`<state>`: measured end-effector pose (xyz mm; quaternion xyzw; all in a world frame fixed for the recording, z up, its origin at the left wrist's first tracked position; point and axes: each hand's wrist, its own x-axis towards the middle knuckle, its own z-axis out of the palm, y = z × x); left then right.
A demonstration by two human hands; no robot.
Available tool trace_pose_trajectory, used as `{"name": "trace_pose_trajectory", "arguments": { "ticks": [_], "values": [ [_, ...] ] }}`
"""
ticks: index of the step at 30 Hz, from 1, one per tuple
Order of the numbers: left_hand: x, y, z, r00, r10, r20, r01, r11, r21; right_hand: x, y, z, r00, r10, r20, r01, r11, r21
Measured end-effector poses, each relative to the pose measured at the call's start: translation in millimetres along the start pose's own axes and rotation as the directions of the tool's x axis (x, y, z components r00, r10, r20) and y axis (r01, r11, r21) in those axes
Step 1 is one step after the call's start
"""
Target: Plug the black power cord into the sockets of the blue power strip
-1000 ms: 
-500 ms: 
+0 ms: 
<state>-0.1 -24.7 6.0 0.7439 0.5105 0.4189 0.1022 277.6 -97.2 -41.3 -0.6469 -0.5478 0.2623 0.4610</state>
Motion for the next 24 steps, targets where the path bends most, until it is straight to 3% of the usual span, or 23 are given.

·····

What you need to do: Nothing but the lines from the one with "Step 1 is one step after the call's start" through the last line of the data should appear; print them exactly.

Answer for the task:
Step 1 is one step after the call's start
"""
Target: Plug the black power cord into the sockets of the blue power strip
-1000 ms: 
-500 ms: 
+0 ms: 
<state>-0.1 -24.7 6.0 0.7439 0.5105 0.4189 0.1022 277.6 -97.2 -41.3 -0.6469 -0.5478 0.2623 0.4610</state>
Motion for the next 24 steps, targets where the path bends most, until it is straight to 3% of the usual span, or 23 are given.

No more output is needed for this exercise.